If you have time-consuming tasks, many simple tasks or a lot of files to process, you can use batch system on distributed clusters, such as HybriLIT with SLURM, NICA prototype cluster with SGE or MPD-Tier1 with Torque – to essentially accelerate your work.
If you know how to work with SLURM (SLURM on HybriLIT), Sun Grid Engine (user guide) and Torque systems (doc index), you can use sbatch or qsub command on the clusters to parallel data processing. Simple examples of user jobs for SLURM, SGE and Torque can be found in ‘macro/mpd_scheduler/examples/batch’ directory in our software. Otherwise, MPD-Scheduler was developed to simplify running of user tasks in parallel.

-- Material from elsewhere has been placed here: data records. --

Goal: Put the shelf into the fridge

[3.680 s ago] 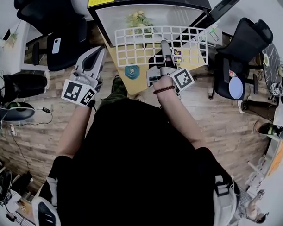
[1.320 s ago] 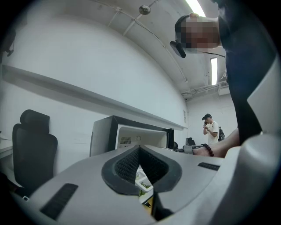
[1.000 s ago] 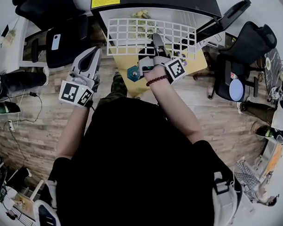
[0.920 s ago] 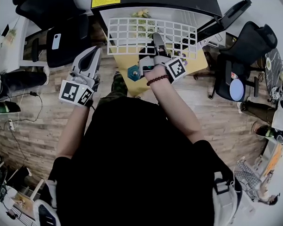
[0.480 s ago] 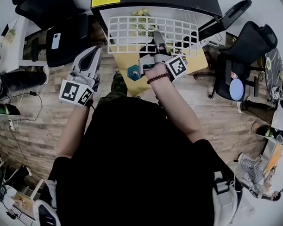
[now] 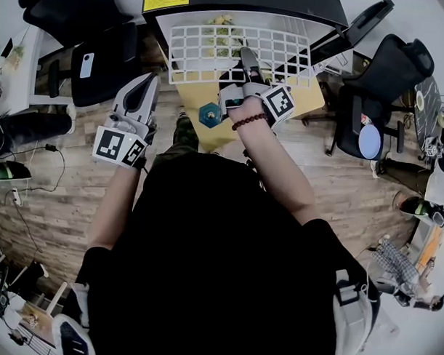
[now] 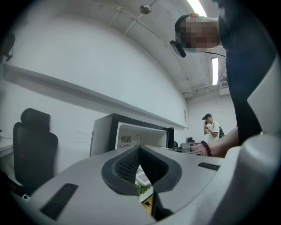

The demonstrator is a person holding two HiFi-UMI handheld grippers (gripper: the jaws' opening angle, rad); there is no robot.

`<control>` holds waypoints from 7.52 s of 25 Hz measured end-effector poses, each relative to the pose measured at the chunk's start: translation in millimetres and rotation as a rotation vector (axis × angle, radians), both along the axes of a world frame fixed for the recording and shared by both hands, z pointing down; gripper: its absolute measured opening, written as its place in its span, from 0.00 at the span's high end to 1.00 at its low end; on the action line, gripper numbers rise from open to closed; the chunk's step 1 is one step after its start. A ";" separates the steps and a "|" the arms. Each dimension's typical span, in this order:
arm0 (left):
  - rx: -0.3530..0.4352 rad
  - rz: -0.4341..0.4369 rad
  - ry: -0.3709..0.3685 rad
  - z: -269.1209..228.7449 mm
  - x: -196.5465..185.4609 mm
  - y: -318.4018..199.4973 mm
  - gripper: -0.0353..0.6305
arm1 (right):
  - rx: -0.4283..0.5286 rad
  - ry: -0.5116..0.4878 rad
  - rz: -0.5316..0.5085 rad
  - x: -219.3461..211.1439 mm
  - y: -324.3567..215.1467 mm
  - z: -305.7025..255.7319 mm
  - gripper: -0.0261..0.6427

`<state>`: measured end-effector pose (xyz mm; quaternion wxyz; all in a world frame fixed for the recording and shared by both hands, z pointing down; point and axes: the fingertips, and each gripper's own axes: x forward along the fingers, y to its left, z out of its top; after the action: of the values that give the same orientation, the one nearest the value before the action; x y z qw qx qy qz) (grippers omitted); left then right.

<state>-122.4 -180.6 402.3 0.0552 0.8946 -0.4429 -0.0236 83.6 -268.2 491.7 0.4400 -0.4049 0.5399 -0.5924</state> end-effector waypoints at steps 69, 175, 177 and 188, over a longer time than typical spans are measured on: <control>0.008 -0.022 0.013 4.9 -11.9 -6.5 0.92 | 0.001 0.023 0.000 4.5 -57.0 7.1 0.89; 0.000 0.061 0.057 1.0 33.2 -25.1 0.92 | 0.578 1.464 -0.488 5.7 45.4 -43.0 0.96; 0.008 0.062 0.054 -0.8 35.8 -22.1 0.92 | 0.657 1.586 -0.478 4.8 56.3 -53.8 0.96; 0.114 0.017 0.031 -26.3 32.8 -4.3 0.92 | 0.780 1.648 -0.221 21.6 77.7 -109.6 0.94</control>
<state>-89.6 -184.8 376.0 0.0113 0.8994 -0.4325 -0.0621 105.1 -190.5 382.1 -0.0380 -0.4682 0.8801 0.0691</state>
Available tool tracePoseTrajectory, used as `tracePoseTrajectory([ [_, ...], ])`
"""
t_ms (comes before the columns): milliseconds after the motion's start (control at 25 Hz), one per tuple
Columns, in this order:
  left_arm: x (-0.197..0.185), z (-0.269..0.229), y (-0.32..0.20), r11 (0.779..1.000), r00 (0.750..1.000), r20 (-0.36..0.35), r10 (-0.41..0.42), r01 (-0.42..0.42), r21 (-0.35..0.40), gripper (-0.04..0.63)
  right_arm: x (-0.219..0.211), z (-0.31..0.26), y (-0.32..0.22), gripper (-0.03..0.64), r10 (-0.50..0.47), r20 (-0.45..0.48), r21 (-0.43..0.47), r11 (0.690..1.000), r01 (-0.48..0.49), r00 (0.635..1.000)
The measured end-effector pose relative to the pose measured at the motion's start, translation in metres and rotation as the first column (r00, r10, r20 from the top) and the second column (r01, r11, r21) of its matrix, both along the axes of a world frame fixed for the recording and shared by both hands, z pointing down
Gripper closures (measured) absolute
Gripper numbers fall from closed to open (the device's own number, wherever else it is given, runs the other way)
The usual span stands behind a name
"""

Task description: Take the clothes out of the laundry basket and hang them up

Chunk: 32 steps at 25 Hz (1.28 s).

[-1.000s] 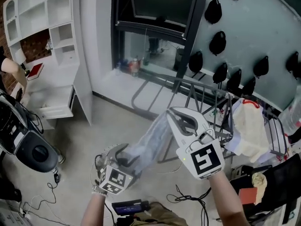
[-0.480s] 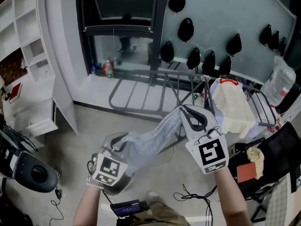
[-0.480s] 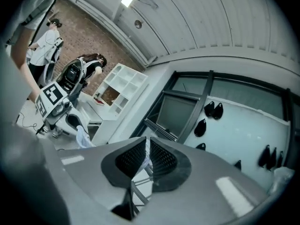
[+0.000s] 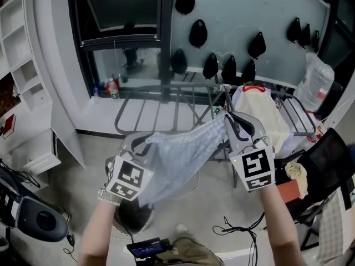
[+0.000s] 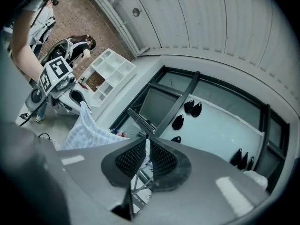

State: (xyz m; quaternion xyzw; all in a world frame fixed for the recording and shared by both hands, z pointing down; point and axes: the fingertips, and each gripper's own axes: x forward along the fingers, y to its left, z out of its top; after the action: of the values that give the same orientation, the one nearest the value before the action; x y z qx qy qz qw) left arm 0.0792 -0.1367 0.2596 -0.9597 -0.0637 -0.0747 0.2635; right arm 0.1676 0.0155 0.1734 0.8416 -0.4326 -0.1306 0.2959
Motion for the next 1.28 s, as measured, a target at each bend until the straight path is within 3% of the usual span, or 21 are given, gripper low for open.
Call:
tracePoseTrajectory([
  [640,0.108,-0.096,-0.029,0.993,0.994,-0.107,-0.032,0.043,0.108,0.584,0.102,-0.071,-0.016,0.589,0.005,-0.124,0.074,0.997,0.004,0.992],
  [1280,0.234,-0.119,-0.086,0.970,0.987,-0.097,-0.131,0.147,0.191,0.586,0.226,-0.082,-0.064,0.589,-0.023,-0.155,0.049,0.998,0.031,0.988],
])
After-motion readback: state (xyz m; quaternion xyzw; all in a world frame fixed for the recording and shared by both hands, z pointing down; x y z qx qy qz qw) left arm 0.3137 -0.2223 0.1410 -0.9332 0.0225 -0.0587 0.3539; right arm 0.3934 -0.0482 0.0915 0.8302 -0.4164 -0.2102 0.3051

MPD-Scheduler is a module of MpdRoot and BmnRoot software. It uses existing batch system (SLURM, SGE and Torque are supported) to distribute user jobs on the cluster and simplifies parallel job executing without knowledge of the batch systems. Jobs for distributed execution are described and passed to MPD-Scheduler as XML file:
$ mpd-scheduler my_job.xml

Example of MPD-Scheduler job:

<job name="reco_job">
   <macro path="$VMCWORKDIR/macro/mpd/reco.C" start_event=”0” count_event=”1000” add_args=“local”>
    <file input="$VMCWORKDIR/macro/mpd/evetest1.root" output="$VMCWORKDIR/macro/mpd/mpddst1.root"/>
    <file input="$VMCWORKDIR/macro/mpd/evetest2.root" output="$VMCWORKDIR/macro/mpd/mpddst2.root"/>
    <file sim_input="energy=3,gen=urqmd" output="~/mpdroot/macro/mpd/evetest_${counter}.root"/>
   </macro>
   <run mode=“global" count=“25" config=“~/mpdroot/build/config.sh"/>
</job>

XML description of a job to run in batch system starts with <job> tag and ends with closing </job> tag. The attribute ‘name’ defines name of the job to identify it.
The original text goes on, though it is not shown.